All of the data must be returned exactly as given.

┄┄┄┄┄┄

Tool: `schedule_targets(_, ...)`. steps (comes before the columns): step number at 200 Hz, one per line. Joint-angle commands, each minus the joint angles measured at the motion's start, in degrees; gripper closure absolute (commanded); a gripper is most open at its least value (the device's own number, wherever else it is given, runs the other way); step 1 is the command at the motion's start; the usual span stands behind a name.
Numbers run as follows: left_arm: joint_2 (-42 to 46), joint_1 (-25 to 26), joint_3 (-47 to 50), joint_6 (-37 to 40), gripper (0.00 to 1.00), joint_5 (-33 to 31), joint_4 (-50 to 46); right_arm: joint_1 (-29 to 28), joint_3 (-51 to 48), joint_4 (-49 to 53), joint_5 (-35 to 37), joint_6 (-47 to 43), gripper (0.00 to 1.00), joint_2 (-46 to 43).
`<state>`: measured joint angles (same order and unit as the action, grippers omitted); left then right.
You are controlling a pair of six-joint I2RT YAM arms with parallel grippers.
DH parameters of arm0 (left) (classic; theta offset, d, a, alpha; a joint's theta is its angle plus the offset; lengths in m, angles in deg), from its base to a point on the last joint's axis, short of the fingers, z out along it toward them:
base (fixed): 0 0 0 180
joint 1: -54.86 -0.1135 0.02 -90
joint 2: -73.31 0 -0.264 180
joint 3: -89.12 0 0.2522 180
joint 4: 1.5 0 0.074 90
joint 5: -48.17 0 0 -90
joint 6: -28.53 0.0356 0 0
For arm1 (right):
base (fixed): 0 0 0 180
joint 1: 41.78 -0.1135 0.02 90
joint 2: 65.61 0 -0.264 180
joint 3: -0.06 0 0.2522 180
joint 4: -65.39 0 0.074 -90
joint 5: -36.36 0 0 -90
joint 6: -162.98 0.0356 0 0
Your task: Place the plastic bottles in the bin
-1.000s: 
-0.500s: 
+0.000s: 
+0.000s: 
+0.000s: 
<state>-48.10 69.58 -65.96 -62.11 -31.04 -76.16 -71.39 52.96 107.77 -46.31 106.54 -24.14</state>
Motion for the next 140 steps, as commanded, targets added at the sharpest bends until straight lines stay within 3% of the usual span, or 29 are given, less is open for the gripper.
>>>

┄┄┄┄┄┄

• **Answer for this exercise**
Tool: `schedule_targets(_, ...)`. steps (comes before the columns): step number at 200 Hz, one per line. Joint-angle commands, each minus the joint angles measured at the motion's start, in degrees; gripper closure absolute (commanded); a gripper is most open at its least value (the device's own number, wherever else it is given, runs the other way); step 1 is the command at the motion's start; the usual span stands behind a name.
Numbers run as follows: left_arm: joint_2 (-42 to 46), joint_1 (-25 to 26), joint_3 (-47 to 50), joint_6 (-37 to 40), gripper (0.00 to 1.00), joint_5 (-33 to 31), joint_4 (-50 to 46); right_arm: joint_1 (-29 to 28), joint_3 (-51 to 48), joint_4 (-49 to 53), joint_5 (-35 to 37), joint_6 (-47 to 43), gripper (0.00 to 1.00), joint_2 (-46 to 43).
`<state>`: measured joint angles (same order and unit as the action, grippers omitted); left then right.
You are controlling a pair of six-joint I2RT YAM arms with parallel grippers.
DH parameters of arm0 (left) (classic; theta offset, d, a, alpha; a joint's theta is its angle plus the offset; lengths in m, angles in deg), from its base to a point on the last joint's axis, short of the fingers, z out along it toward them:
base (fixed): 0 0 0 180
joint 1: -54.86 -0.1135 0.02 -90
joint 2: -73.31 0 -0.264 180
joint 3: -89.12 0 0.2522 180
joint 4: 1.5 0 0.074 90
joint 5: -48.17 0 0 -90
joint 6: -28.53 0.0356 0 0
For arm1 (right):
base (fixed): 0 0 0 180
joint 1: 41.78 -0.1135 0.02 90
joint 2: 65.61 0 -0.264 180
joint 3: -0.06 0 0.2522 180
joint 4: -65.39 0 0.074 -90
joint 5: -36.36 0 0 -90
joint 6: -162.98 0.0356 0 0
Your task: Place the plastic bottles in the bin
-1.000s: 
-0.500s: 
+0.000s: 
+0.000s: 
+0.000s: 
<state>-48.10 69.58 -65.96 -62.11 -31.04 -76.16 -71.39 52.96 107.77 -46.31 106.54 -24.14</state>
Motion for the next 140 steps, as commanded, targets added at the sharpest bends until straight lines stay within 3% of the usual span, or 29 are given, less is open for the gripper.
>>>

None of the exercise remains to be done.